La cohérence spatiale de la source traduit le fait que les différents points de la source laser situés dans un plan perpendiculaire à la direction de propagation sont dans le même état de phase (la différence de phase est nulle). La cohérence temporelle implique que cette différence de phase est constante dans le temps. La cohérence temporelle de la lumière laser n’est pas infinie, mais est beaucoup plus longue que celle de la lumière émise par une source de lumière non cohérente. La durée moyenne de cohérence des trains d’onde émis par une source est de 10 -11 secondes pour une source classiquen et 10 -8 seconde pour un laser hélium néon. La cohérence temporelle de la lumière laser est liée à sa pureté spectrale.

 

Cohérence spatiale :

à un instant donné, toutes les points situés dans un même plan perpendiculaire au faisceau laser sont dans le même état de phase (même valeur et orientation du champ électromagnétique).

 

Cohérence temporelle 

Elle traduit le fait que plusieurs ondes lumineuses émises successivement par un même point de la source demeurent en phase :  cette caractéristique et bien sûr liée de près à l’aspect (quasi) monochromatique de la lumière laser.

 

Effet de la cohérence sur l’énergie lumineuse LASER

 L’addition en lumière incohérente de N photons  dont l’énergie de chacun est E produit une énergie égale à N x E. Si la lumière est cohérente, l’addition de N photons produit une énergie totale égale à N2x E. La différence est de nature exponentielle !

L’énergie (E) ou intensité de la lumière émise est égale au carré de l’amplitude de l’onde lumineuse (A) associée aux photons qui la composent ; quand cette lumière est incohérente, les photons (de même longueur d’onde) ont une phase aléatoire : il existe des interférences tantôt constructives, tantôt destructives qui modulent l’amplitude de l’onde résultante, ce qui résulte en une amplitude moyenne qui tend vers √N x A.  De la même manière, on peut montrer qu’un sujet se déplaçant au hasard et en changeant de direction à chaque pas parcourt une distance égale à la racine carrée du nombre total de pas multipliée par la longueur d’un pas. L’énergie (carré de cette amplitude) est donc bien dans ce cas égale à N x E.

relation racine carrée direction aléatoire

Un marcheur effectuant des pas successifs de même longueur mais dans une direction à chaque fois aléatoire parcours un chemin en moyenne proportionnel à la racine carrée du nombre de pas effectué. Si le marcheur effectue des pas d’un mètre, au bout de 100 pas, la distance parcourue en ligne droite depuis son point de départ est égale en moyenne à 10 mètres. Cette relation est analogue à celle qui relie amplitude et énergie : les trains d’ondes non cohérents « s’additionnent » comme des pas de direction aléatoire. Les trains d’onde cohérents s’additionnent comme la distance des pas qui seraient chacun effectués dans la même direction.

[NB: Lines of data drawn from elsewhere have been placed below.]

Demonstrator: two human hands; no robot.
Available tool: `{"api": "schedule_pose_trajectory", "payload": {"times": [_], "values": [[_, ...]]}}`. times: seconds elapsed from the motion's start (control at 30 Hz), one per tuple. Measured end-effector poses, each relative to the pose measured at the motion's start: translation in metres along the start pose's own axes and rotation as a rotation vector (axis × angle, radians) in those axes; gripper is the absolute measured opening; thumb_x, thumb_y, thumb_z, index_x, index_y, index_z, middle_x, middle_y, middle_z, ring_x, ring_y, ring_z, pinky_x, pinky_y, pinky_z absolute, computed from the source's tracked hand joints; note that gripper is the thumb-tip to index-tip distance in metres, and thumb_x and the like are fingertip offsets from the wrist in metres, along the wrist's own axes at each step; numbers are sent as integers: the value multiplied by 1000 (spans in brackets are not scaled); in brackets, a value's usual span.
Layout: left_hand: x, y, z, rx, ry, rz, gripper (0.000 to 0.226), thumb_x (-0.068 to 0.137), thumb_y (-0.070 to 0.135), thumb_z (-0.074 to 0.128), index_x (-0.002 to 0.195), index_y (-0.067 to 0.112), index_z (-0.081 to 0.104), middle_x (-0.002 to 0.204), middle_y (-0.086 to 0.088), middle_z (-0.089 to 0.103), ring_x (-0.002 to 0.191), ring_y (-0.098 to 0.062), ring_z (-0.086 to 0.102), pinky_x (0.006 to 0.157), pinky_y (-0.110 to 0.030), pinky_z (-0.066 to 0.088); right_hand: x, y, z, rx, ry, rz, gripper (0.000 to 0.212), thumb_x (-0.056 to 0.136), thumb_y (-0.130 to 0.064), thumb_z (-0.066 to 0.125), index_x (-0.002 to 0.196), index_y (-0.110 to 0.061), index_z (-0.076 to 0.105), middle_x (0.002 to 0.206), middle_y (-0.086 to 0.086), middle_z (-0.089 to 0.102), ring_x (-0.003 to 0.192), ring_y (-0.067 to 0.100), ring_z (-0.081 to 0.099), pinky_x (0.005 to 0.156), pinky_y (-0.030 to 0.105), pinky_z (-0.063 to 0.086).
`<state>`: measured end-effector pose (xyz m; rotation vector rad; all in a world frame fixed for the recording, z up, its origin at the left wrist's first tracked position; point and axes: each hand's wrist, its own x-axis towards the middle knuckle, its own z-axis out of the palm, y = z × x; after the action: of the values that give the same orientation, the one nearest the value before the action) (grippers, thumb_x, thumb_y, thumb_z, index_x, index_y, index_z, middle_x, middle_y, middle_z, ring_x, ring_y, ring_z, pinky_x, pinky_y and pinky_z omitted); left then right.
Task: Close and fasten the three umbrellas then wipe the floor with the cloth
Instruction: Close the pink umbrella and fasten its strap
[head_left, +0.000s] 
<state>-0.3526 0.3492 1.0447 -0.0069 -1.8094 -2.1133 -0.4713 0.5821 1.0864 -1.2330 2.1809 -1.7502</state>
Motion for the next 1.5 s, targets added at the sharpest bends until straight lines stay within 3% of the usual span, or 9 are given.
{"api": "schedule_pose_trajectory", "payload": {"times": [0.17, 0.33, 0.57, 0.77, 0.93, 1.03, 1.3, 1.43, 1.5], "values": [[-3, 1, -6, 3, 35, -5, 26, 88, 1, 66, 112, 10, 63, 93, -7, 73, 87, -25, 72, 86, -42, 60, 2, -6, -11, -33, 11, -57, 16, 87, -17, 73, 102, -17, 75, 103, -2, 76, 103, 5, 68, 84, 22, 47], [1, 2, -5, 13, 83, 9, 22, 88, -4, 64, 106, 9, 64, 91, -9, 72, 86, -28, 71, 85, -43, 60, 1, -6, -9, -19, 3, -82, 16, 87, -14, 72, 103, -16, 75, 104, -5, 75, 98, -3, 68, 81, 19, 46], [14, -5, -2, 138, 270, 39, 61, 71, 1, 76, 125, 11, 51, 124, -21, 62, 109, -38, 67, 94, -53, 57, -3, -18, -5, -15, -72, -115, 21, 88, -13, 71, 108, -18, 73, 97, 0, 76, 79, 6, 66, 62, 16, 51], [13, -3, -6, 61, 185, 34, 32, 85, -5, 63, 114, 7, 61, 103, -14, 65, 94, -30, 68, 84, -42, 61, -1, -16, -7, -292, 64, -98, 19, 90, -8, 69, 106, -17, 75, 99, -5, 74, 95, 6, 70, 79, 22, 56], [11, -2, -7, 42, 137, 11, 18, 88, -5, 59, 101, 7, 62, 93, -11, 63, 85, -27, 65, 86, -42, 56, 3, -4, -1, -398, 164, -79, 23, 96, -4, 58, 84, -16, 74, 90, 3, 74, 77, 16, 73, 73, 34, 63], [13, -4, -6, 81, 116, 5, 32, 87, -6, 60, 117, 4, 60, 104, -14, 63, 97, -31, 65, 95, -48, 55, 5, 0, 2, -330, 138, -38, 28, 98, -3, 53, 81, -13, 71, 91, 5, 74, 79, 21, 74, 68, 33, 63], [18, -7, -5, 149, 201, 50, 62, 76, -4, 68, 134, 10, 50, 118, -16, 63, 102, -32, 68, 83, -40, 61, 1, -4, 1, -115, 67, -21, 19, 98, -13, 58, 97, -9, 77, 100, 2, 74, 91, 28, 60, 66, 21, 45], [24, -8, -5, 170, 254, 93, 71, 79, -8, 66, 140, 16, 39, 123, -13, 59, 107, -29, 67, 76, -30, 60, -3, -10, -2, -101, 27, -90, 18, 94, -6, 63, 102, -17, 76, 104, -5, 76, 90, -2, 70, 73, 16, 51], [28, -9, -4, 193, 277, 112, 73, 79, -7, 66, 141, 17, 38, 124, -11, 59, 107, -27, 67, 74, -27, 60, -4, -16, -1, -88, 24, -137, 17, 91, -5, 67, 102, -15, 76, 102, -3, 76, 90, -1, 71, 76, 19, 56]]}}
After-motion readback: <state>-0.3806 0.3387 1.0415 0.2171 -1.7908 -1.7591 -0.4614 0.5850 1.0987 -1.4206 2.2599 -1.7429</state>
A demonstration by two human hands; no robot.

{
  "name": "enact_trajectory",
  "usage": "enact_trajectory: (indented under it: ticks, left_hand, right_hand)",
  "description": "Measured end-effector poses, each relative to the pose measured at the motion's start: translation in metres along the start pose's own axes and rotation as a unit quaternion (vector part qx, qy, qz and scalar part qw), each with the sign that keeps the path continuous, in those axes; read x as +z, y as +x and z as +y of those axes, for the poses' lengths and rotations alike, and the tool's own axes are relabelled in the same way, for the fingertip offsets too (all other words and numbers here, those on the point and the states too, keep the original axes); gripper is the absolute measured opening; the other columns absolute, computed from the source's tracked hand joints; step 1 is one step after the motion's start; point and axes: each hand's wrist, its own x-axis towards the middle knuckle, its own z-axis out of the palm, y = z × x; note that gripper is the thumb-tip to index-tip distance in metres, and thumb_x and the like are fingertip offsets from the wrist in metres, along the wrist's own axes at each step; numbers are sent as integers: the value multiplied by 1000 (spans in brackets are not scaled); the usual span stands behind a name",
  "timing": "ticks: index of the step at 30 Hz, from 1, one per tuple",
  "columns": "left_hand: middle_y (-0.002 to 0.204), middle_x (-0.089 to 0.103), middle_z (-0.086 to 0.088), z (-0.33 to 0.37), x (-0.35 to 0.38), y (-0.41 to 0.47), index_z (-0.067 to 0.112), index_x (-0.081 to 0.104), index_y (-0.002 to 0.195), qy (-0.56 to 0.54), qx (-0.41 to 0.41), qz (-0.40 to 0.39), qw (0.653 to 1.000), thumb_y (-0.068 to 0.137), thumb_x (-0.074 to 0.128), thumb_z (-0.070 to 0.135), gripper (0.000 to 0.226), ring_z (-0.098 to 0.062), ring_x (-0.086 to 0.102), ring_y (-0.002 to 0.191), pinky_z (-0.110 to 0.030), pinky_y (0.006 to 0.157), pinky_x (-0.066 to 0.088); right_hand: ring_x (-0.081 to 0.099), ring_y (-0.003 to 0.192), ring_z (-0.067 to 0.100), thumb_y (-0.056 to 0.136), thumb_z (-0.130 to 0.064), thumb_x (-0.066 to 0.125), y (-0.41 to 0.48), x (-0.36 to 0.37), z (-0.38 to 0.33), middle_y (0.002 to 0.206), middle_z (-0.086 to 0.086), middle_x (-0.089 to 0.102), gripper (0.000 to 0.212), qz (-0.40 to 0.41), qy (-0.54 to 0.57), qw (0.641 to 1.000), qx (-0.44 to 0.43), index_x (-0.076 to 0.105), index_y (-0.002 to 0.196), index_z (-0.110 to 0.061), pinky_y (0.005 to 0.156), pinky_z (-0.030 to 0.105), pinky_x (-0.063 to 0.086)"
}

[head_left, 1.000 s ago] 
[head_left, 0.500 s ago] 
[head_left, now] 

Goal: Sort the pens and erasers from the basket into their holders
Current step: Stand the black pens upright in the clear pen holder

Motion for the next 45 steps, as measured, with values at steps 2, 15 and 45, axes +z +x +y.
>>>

Quand les ondes associées aux photons sont en phase, les amplitudes s’ajoutent (interférence constructive) et l’onde résultante a une amplitude égale à NXA : l’énergie est égale à N2x E.

relation amplitude énergie onde lumineuses

L’énergie est proportionnelle au carré de l’amplitude: en cas de phase « aléatoire » entre les photons, l’amplitude de l’onde totale tend vers la racine carrée du nombre de photons présents. En cas de phase identique (lumière laser), l’amplitude de l’onde totale est logiquement égale à la somme des amplitudes respectives de chaque photon.